● **Your task**
Using the records that follow, copy every line containing the word "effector".

● **Provided information**

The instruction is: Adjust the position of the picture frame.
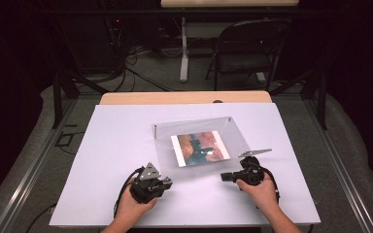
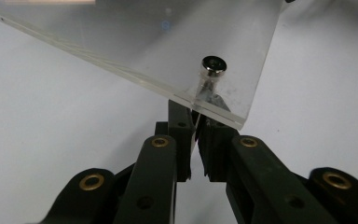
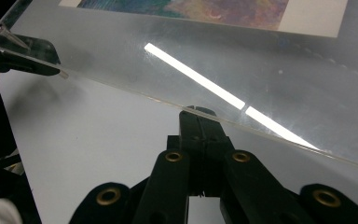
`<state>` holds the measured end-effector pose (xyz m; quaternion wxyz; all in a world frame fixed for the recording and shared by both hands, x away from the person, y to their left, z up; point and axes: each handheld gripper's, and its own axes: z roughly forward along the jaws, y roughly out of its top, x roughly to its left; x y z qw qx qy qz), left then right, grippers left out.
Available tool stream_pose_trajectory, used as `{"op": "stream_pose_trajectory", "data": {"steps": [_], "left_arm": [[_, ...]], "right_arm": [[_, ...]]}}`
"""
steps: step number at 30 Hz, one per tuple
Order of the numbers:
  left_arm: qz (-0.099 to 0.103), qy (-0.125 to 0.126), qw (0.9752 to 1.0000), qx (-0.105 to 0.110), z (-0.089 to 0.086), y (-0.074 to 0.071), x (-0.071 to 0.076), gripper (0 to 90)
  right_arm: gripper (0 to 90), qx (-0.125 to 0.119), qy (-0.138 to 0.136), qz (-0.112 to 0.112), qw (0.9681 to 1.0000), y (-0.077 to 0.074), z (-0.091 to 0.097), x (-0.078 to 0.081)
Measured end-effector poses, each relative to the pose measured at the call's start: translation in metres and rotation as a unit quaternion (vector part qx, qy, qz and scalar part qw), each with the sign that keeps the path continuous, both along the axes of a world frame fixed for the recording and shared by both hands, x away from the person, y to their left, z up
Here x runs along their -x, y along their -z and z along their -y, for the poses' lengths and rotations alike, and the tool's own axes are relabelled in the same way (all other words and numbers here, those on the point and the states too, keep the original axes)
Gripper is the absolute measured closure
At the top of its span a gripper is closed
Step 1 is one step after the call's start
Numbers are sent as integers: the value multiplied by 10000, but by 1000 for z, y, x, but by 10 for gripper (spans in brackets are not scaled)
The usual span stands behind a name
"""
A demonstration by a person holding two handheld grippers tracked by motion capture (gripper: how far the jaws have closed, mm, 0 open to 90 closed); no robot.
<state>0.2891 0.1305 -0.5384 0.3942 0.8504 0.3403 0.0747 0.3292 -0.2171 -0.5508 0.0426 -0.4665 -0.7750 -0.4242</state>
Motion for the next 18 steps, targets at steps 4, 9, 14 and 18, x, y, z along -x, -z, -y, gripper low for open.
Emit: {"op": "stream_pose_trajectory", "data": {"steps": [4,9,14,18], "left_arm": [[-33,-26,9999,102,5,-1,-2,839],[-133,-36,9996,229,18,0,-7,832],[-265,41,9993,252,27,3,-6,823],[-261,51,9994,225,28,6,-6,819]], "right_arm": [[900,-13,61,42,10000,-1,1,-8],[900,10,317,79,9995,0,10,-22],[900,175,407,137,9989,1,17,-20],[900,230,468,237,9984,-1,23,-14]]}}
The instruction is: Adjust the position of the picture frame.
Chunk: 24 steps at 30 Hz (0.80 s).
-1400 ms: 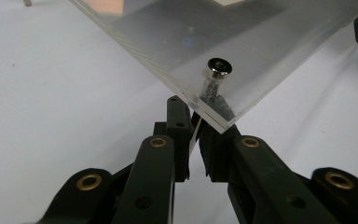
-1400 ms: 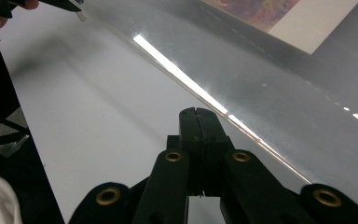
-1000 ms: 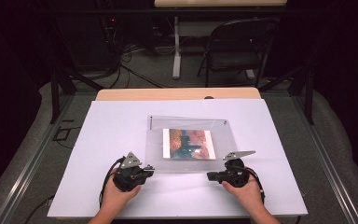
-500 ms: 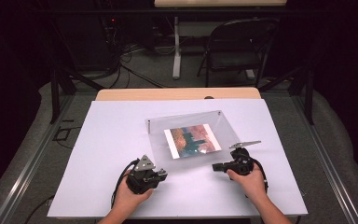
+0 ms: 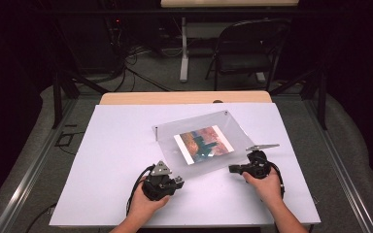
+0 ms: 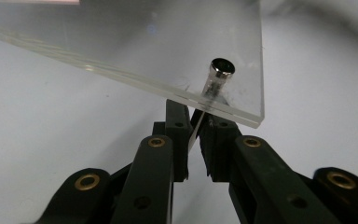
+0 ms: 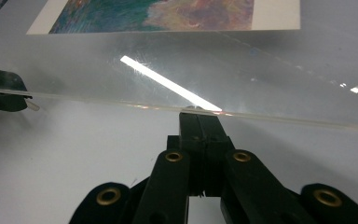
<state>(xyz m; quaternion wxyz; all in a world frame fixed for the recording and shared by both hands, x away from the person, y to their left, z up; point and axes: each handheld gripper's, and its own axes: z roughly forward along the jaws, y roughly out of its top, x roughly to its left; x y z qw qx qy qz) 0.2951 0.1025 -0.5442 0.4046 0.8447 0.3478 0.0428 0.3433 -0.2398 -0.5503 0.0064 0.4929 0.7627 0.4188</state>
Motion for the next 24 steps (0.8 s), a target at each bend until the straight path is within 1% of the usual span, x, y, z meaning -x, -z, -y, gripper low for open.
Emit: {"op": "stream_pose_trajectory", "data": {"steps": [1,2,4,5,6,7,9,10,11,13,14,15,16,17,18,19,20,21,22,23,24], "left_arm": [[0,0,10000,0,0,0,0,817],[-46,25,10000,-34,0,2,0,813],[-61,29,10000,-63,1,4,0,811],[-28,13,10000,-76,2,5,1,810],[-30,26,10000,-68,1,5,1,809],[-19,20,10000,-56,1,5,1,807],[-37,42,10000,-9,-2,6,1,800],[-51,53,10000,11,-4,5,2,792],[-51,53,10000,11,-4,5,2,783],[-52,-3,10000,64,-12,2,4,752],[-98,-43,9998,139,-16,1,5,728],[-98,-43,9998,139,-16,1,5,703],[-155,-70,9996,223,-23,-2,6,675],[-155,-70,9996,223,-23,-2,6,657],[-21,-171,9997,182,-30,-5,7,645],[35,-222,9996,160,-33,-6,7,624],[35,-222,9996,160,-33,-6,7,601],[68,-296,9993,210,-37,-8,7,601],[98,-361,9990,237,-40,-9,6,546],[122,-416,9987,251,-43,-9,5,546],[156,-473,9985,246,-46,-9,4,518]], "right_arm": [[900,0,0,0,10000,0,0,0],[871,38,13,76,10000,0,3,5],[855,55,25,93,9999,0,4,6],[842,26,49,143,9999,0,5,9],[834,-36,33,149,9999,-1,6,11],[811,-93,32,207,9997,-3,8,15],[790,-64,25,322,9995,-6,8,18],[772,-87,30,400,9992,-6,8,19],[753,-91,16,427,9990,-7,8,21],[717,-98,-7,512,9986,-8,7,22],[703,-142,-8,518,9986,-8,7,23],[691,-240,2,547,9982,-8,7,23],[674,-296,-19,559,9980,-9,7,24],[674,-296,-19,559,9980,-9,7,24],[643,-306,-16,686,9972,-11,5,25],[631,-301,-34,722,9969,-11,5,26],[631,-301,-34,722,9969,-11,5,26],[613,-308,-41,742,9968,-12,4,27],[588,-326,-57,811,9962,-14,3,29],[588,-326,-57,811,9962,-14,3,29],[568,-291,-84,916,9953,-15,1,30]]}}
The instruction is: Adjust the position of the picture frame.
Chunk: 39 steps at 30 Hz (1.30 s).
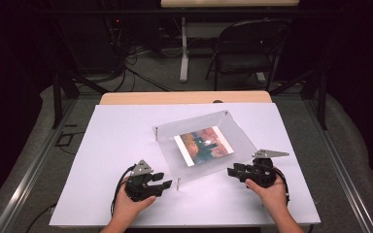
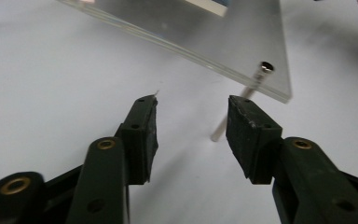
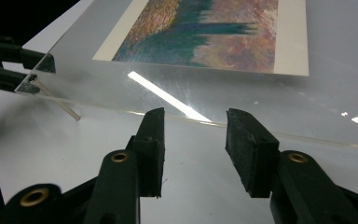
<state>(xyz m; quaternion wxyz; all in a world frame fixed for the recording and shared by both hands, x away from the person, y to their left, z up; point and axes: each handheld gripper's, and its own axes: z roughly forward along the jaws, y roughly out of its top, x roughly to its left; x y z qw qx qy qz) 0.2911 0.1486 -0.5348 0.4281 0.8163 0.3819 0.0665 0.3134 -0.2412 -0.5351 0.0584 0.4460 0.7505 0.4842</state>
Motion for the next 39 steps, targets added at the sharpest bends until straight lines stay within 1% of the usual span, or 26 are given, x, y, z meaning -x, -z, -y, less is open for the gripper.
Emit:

● **Output of the task**
`<state>` holds the measured end-effector pose (xyz m; quaternion wxyz; all in a world frame fixed for the recording and shared by both hands, x away from the person, y to their left, z up; point and axes: each handheld gripper's, and its own axes: z roughly forward along the jaws, y roughly out of its top, x roughly to its left; x y z qw qx qy qz), left then right, grippers left out.
Measured end-effector poses, each relative to the pose measured at the call's start: translation in metres and rotation as a unit quaternion (vector part qx, qy, qz and scalar part qw), each with the sign that keeps the path continuous, both along the axes of a world frame fixed for the recording and shared by both hands, x away from the person, y to their left, z up

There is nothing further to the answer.